How can it be worth-less? |
The ETF gold sell-off is also a
surprise, when compared to previous periods of gold price weakness when ETF
holdings showed investors stuck with the metal. The simultaneous fall of gold
ETF holdings and the price could reflect the activity of a few hedge funds
selling their gold investments. Yet it is also worrying that despite the US’s
failure to avert signing budget cuts into law, gold has remained at its low
price. Perhaps it is because there is less fear of unbridled inflation or a collapse
in the USD’s value. Even on the Comex futures bets on falling gold prices is at
the highest level since 2000. Moreover, the latest 5% drop in gold prices in
the past two weeks due to uncertainty of the duration of the US Federal Reserve’s
asset purchase programme has made the 50-day moving average price of gold fall
below its 200-day moving average, intimating little support for the metal. Furthermore,
with the US and Asia showing stronger economic activity, investors are opting
for assets that benefit from GDP growth, pay interest or dividends. The gold
sell-off may also have longer term roots. Gold soared from a low of US$253 in
2001 to a high of US$1920 in 2011. Many suggest that from a long-term
perspective, the decade-long bull ran has rendered gold substantially
overvalued both in absolute and relative terms.
In the last few years, the metal has
failed to show any strong signs of a directional trend, typically trading
within a range of $1570 to $1850. There are several explanations for the ETF
sell-off that may be positive for gold. Perhaps there is a shift in the type of
investors that allocate a proportion of their assets to gold in ETFs. The
investors were generally individual investors and institutions such as pension
funds or insurance companies that were more inclined to hold their gold during
times of trouble as they were driven by longer-term considerations such as the
need to hedge against currency debasements and unexpected inflation. However,
it could be that gold ETFs, like many other asset classes, are becoming popular
with shorter-term traders as well as long-term investors.

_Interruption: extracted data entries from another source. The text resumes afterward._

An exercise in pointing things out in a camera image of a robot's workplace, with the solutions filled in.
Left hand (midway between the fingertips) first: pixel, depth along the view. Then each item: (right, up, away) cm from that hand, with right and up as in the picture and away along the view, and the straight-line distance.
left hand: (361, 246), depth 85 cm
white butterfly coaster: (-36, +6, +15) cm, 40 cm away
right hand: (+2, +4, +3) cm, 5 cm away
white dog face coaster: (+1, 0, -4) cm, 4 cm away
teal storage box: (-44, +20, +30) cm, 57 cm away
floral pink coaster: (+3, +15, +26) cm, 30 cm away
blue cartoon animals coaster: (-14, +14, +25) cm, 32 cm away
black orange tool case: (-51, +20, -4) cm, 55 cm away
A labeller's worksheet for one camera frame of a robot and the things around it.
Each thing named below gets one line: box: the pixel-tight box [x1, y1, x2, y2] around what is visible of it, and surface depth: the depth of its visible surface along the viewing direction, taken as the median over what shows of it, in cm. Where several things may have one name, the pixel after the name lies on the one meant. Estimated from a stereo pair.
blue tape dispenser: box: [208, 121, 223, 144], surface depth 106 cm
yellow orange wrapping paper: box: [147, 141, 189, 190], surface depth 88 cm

Therefore, the recent
sell-off of gold could be a short-term trend rather than an inflection point in
the gold price trajectory. China’s launch of its first gold ETFs this year should
also help increase demand for gold in 2013. As China, along with India, are the
two largest physical markets for gold worldwide, the demand from these two
players can have a major influence on the gold price. As China’s economy
propels more of their citizens into the middle-class, their consumption of luxury
items made of gold will likely increase. The Indian Rupee has also strengthened
since the beginning of 2013, which should make gold more affordable for
price-sensitive Indians. The patterns of demand for physical gold is also
shifting with many other emerging markets in the Middle-East and South-East
Asia now accounting for a higher proportion of gold demand. It is also emerging
market central banks that are increasing their gold reserves as a hedge against
inflation eroding the value of their substantial USD reserves.
The ranging of gold prices in the past
few years between $1570 and $1850 suggests that perhaps gold has finished its
bull-run. Yet it does not mean that the gold price will suddenly spiral downwards.

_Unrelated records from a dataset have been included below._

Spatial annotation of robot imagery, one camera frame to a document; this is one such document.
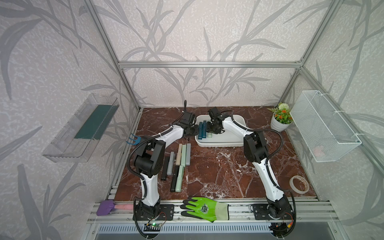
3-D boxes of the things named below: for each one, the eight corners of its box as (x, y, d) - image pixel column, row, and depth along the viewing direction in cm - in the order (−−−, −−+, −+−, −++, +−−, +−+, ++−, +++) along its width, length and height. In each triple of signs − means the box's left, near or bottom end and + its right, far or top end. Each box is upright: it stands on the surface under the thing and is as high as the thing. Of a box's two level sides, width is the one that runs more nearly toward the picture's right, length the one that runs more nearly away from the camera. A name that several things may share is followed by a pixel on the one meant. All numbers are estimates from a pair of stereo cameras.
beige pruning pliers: (175, 165, 91) (175, 163, 89) (178, 145, 100) (177, 143, 98) (181, 165, 91) (180, 163, 89) (183, 145, 100) (182, 143, 98)
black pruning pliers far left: (162, 180, 86) (160, 179, 83) (165, 158, 95) (164, 156, 92) (166, 180, 86) (165, 179, 83) (169, 158, 95) (169, 156, 92)
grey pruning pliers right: (186, 165, 92) (185, 163, 89) (186, 145, 101) (186, 143, 99) (190, 165, 92) (190, 163, 89) (190, 145, 101) (190, 143, 99)
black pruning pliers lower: (171, 192, 82) (169, 190, 79) (175, 166, 91) (174, 164, 88) (175, 192, 82) (174, 190, 79) (179, 167, 91) (179, 164, 88)
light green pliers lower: (175, 192, 82) (174, 190, 79) (180, 167, 91) (179, 165, 89) (181, 192, 82) (180, 190, 79) (184, 167, 91) (184, 165, 88)

On the contrary, if gold is trading within a range, we are near the bottom of
the range signalling a good time to buy gold. The combination of strong
physical demand growth for gold in emerging markets as well as the scarcity of
gold should ensure that prices are supported within this range in the coming
years. Therefore, I recommend taking a long position on gold and buying into an
ETF, such as SPDR Gold Shares, and wait to sell at around $1800-1850.